Data entries:
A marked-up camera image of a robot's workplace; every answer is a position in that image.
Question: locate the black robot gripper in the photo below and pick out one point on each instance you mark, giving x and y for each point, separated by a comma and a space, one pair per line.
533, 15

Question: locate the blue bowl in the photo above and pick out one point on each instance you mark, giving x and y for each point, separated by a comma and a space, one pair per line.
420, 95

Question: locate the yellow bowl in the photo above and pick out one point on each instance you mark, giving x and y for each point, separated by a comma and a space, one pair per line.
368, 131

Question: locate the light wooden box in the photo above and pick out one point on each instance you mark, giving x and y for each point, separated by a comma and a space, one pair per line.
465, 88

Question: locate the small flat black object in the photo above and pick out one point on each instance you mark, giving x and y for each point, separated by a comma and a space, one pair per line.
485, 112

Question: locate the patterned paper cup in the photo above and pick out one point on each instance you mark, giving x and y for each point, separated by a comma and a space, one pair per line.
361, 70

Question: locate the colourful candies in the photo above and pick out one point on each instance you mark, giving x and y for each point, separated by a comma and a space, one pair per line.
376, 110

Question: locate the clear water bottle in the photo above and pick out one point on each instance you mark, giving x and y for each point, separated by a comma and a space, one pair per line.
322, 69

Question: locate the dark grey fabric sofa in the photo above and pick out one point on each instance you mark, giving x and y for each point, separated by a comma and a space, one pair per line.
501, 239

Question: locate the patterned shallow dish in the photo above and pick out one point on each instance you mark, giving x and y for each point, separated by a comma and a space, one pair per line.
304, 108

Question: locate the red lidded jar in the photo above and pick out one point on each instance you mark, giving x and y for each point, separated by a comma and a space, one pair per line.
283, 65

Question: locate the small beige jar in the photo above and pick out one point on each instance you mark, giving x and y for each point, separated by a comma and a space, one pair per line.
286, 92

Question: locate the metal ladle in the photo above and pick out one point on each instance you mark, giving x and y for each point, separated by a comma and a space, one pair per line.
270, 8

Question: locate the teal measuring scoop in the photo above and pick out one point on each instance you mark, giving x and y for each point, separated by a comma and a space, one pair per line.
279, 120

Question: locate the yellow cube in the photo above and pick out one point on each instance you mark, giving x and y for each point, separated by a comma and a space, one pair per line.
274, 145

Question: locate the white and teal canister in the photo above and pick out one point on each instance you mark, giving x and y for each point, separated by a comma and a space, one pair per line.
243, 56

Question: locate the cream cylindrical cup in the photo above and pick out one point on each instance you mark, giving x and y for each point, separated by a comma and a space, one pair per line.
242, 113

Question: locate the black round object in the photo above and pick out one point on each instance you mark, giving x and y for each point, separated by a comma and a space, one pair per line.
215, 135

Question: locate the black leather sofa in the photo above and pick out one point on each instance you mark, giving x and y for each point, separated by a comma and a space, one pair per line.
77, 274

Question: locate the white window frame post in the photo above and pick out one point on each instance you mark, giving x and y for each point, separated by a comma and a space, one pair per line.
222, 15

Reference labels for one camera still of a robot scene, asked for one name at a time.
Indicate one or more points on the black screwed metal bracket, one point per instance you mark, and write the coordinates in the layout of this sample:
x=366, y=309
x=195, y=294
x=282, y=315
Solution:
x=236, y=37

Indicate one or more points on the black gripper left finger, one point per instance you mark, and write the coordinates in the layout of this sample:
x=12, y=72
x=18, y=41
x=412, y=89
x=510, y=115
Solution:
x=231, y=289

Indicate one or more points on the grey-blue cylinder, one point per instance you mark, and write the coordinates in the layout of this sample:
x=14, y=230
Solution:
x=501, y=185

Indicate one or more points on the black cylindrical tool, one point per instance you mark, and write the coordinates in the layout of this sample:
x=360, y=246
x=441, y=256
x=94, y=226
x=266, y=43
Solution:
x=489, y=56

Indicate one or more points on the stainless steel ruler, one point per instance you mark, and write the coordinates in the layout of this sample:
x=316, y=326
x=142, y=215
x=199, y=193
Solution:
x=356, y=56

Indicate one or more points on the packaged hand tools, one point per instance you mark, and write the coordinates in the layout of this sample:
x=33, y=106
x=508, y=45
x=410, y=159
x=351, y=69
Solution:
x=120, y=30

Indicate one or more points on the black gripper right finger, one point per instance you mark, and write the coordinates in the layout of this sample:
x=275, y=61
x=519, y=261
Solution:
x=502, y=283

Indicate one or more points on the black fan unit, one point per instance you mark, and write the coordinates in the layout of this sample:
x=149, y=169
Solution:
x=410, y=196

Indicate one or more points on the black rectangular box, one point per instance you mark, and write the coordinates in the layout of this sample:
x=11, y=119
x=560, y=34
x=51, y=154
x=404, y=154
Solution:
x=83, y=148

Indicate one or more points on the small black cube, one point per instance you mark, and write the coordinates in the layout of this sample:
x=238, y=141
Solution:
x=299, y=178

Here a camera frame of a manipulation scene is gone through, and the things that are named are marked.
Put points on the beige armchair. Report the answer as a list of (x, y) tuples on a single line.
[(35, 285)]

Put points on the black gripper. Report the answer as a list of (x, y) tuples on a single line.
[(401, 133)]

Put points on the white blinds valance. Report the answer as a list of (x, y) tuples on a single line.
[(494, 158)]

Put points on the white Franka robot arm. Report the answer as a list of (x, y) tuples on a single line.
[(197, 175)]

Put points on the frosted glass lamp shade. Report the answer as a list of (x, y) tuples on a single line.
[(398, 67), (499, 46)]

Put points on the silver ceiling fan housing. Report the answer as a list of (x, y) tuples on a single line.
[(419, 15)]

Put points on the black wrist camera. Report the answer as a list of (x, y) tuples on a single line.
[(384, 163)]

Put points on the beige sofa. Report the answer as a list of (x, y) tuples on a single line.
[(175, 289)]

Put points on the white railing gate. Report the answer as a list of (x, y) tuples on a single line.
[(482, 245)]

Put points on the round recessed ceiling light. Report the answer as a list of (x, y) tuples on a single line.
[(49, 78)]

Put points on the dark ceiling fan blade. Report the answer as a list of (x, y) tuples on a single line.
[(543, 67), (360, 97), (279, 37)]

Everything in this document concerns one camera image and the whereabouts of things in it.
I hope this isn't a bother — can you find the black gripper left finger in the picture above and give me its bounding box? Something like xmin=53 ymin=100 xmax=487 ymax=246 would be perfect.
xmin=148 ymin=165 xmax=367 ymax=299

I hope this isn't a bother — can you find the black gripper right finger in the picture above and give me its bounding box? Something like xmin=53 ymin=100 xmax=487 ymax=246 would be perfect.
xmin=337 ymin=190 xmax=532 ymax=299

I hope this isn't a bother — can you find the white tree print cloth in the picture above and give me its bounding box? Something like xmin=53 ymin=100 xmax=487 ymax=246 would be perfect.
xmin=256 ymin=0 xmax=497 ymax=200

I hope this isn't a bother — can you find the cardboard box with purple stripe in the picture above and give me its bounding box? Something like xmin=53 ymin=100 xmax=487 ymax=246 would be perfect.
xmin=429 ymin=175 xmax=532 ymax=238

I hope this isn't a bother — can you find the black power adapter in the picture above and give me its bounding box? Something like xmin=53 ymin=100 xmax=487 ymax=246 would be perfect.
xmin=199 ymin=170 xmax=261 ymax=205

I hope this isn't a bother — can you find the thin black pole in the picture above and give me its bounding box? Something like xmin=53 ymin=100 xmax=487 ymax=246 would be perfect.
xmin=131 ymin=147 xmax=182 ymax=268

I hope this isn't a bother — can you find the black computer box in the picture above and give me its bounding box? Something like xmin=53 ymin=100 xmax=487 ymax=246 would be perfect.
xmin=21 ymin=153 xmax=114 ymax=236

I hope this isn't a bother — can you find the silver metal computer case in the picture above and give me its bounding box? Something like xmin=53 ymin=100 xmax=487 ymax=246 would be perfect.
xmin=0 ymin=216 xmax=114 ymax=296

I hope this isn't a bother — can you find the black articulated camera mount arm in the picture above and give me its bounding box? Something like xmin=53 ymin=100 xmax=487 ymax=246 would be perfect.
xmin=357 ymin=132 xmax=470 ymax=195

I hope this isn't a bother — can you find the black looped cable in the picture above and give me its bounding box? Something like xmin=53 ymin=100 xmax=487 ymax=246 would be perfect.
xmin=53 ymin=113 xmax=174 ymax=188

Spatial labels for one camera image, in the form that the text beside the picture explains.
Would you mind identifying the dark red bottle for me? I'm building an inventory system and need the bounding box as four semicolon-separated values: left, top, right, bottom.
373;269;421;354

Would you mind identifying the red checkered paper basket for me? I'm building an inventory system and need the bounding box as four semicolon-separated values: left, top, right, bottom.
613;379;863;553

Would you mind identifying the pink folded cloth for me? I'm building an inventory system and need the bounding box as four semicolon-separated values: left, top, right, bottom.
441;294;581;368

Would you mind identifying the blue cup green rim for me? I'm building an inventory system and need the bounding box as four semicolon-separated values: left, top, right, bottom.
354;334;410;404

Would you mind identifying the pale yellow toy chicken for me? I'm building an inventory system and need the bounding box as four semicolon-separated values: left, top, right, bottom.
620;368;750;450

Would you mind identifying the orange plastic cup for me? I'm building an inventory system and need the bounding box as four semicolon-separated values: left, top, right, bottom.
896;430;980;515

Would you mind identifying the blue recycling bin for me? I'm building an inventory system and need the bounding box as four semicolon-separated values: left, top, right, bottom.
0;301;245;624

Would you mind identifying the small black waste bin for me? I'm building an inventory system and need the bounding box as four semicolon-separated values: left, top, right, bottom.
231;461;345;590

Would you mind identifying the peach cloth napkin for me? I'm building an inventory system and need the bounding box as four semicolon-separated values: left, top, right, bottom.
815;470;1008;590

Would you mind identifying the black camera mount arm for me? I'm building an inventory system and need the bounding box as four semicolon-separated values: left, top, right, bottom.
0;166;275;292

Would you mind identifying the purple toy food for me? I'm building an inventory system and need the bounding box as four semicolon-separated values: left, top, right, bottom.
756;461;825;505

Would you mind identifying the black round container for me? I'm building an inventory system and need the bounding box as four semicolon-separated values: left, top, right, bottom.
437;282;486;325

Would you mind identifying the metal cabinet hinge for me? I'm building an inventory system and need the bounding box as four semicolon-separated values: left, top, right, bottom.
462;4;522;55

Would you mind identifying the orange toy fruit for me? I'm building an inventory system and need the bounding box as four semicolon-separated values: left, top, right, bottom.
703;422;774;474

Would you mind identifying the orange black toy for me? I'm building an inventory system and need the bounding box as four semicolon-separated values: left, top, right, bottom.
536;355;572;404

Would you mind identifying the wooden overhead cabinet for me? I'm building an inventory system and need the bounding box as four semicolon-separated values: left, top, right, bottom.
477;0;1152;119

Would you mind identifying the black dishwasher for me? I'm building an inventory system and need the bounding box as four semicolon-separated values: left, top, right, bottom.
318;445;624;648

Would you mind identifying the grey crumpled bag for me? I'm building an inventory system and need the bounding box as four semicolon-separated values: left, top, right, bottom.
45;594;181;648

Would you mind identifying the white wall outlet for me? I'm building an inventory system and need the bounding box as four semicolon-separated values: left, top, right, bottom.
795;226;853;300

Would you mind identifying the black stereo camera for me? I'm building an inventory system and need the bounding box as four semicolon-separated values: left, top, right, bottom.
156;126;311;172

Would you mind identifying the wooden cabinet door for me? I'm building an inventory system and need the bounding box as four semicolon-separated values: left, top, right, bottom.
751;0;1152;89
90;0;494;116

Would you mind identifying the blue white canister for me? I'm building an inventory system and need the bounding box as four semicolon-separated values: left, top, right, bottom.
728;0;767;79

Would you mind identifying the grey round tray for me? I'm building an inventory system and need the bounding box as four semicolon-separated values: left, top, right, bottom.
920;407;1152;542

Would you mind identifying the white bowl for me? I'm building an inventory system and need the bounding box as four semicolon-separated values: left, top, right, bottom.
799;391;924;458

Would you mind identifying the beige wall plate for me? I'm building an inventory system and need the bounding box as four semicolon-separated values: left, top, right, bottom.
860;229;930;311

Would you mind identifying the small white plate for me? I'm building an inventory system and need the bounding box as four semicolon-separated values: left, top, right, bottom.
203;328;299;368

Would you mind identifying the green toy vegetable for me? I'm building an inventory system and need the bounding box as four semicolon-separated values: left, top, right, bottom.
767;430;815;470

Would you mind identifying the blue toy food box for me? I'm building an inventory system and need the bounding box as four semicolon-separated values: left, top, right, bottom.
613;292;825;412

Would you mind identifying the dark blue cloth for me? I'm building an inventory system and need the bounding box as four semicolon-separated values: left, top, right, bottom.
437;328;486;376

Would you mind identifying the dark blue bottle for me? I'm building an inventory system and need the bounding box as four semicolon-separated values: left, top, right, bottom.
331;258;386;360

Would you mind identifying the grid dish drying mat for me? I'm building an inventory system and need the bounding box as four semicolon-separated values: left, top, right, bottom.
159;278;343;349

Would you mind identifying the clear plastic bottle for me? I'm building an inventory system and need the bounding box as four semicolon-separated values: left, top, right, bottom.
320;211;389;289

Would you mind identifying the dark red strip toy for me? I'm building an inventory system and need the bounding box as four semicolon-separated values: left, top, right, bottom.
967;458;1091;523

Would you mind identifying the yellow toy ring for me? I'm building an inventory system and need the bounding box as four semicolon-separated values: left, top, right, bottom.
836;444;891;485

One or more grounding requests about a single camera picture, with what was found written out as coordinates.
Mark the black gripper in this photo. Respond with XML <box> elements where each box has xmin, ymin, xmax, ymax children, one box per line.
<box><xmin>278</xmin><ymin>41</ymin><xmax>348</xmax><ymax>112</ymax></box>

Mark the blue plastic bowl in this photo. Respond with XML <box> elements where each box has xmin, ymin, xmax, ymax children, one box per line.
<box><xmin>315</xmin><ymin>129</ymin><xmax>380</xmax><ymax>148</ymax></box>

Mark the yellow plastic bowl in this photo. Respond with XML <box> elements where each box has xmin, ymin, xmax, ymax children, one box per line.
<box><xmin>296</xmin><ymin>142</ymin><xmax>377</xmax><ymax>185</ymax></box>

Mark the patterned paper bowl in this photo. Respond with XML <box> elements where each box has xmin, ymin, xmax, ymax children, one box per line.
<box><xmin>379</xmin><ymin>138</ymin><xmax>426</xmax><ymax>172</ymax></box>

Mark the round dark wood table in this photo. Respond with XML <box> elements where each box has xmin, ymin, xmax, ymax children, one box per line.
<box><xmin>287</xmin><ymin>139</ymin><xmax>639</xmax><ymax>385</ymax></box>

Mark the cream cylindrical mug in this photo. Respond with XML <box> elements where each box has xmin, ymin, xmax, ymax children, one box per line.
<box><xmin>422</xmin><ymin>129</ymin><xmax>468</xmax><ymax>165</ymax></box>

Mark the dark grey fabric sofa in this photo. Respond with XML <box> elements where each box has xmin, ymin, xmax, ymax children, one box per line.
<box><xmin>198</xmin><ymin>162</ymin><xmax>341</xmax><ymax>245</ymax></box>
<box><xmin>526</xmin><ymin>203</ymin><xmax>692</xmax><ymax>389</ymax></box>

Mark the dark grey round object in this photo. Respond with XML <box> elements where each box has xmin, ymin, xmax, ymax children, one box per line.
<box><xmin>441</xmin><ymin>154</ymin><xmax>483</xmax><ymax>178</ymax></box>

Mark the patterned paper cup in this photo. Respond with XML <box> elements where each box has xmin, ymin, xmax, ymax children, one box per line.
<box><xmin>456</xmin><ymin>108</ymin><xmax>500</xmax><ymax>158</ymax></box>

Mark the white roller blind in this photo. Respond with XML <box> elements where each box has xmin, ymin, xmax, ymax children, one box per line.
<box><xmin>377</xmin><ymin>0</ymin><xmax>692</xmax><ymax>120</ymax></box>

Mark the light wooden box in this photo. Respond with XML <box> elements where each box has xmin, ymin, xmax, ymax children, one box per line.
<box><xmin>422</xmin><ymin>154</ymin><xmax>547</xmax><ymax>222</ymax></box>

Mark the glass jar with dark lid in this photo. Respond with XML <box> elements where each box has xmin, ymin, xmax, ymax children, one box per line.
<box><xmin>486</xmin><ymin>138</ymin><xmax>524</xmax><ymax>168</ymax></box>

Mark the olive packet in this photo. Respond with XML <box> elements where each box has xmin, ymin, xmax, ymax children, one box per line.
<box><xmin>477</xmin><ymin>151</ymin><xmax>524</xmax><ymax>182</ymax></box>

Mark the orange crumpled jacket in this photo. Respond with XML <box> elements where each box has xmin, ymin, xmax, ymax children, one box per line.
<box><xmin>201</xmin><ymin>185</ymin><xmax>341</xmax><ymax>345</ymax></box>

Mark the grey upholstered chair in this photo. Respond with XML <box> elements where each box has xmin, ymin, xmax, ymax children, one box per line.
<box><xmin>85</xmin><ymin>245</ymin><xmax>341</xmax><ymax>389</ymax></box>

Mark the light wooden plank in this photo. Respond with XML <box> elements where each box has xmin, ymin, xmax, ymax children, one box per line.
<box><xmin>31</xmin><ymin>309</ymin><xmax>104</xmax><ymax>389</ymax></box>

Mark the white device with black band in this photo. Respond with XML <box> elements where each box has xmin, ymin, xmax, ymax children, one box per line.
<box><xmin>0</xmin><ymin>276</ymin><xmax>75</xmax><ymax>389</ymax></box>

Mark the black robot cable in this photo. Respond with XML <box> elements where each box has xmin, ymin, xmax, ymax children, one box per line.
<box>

#### TASK DETAILS:
Return each line among the entries that holds the word "coordinates".

#### ANSWER AREA:
Indicate one or more points on the black screwed metal bracket, one point per instance you mark, and write the coordinates in the layout of this sample:
Indicate one or more points on the black gripper left finger, one point per instance you mark, and write the coordinates in the layout of this sample:
Indicate one or more points on the grey-blue cylinder, one point per instance you mark, and write the coordinates in the layout of this sample:
Indicate one or more points on the black cylindrical tool, one point per instance you mark, and write the coordinates in the layout of this sample:
Indicate one or more points on the stainless steel ruler, one point per instance you mark, and write the coordinates in the layout of this sample:
Indicate one or more points on the packaged hand tools, one point per instance you mark, and write the coordinates in the layout of this sample:
Indicate one or more points on the black gripper right finger, one point per instance you mark, and write the coordinates in the layout of this sample:
Indicate one or more points on the black fan unit, one point per instance you mark, and write the coordinates in the layout of this sample:
Indicate one or more points on the black rectangular box, one point per instance you mark, and write the coordinates in the layout of this sample:
Indicate one or more points on the small black cube, one point per instance you mark, and write the coordinates in the layout of this sample:
One or more grounding requests about a single camera picture, with what was found written out as coordinates.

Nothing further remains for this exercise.